Wenn der PFC200 als CANopen Master oder Slave genutzt werden soll, muss der Port nicht vom Anwenderprogramm geöffnet werden.
Die Rx und Tx Bausteine sollten dann jedoch erst freigeschaltet werden, wenn sich der PFC200 im operational state befindet.

Grüße


----------



## sadik (4 Dezember 2015)

Ich habe den POE debuggt und in der ersten iteration nach dem öffnen des CANBUSES ist der FB fbCanRecv Error Feld auf = POU_NOT_FOUND da ENABLE auf xPortIsOpen gesetzt ist und die daten werden auch nicht in
der ersten iteration ausgelesen (IF fbCanRecv.ERROR = CAN_RECEIVE_OK THEN....) ist falsch und xReady wird auf TRUE gesetzt. 

In der zweiten Iteration ist fbCanRecv aktiviert aber das Error Feld ist auf CAN_BUS_IDLE gestellt, da xReady auf TRUE ist wird die äußere if-Bedingung immer unwahr und die Anweisung tritt nie in die Datenauswertung (innere if-Bedingung) ein.

Gruß


----------



## sadik (11 Dezember 2015)

Wir würde das Schreiben und Auslesen mit CanOpen funktionieren ?


----------



## .:WAGO::016346:. (14 Dezember 2015)

Hallo Sadik,

nach dem Öffnen der CAN Schnittstelle wird das Bit xRead auf TRUE gesetzt.
Wenn nun ein Telegramm mit der eingestellten CAN ID (hier 16#380) empfangen wird, setzt der Baustein das Bit xRead auf FALSE.
Nach dem Auswerten des Fehlers werden die empfangen Daten in ein lokales Array übernommen und xRead wird wieder gesetzt um das nächste Telegramm zu empfangen.

Das Schreiben funktioniert analog zum Empfangen.
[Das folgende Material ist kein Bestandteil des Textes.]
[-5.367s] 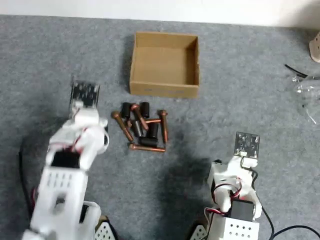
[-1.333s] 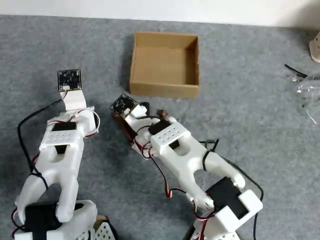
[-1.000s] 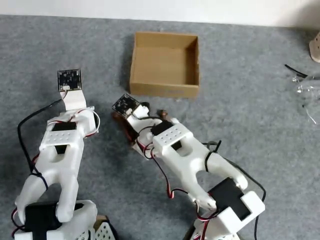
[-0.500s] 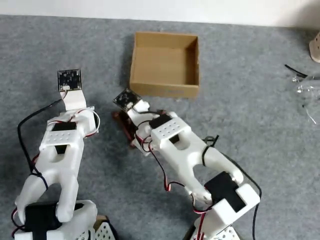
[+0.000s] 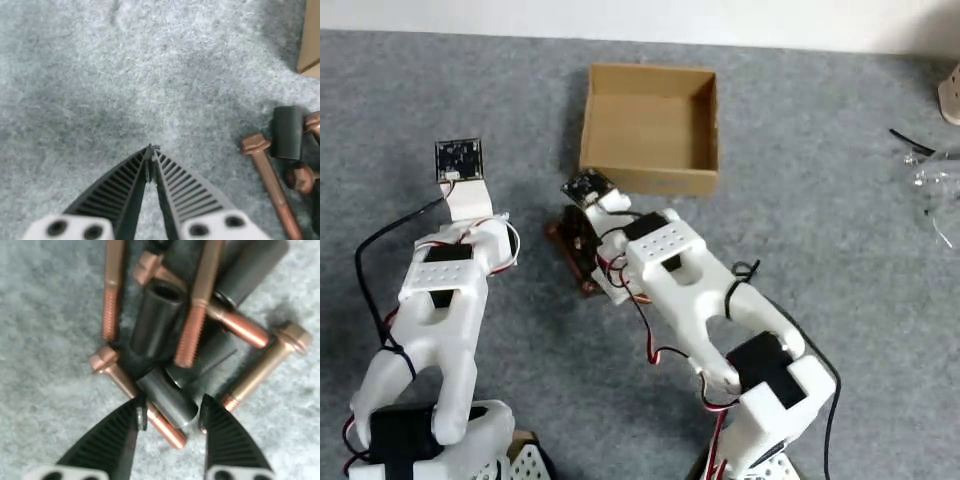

Nachdem die Schnittstelle geöffnet wurde, kann der Enable Eingang auf TRUE gesetzt werden.
Das Telegramm wird versendet sobald das Bit WRITE_FRAME auf TRUE gesetzt wird, danach wird es vom Baustein auf FALSE zurückgesetzt.

Ist sichergestellt dass ein Telegramm mit der ID 16#380 auf dem CAN Bus gesendet wird?


Grüße


----------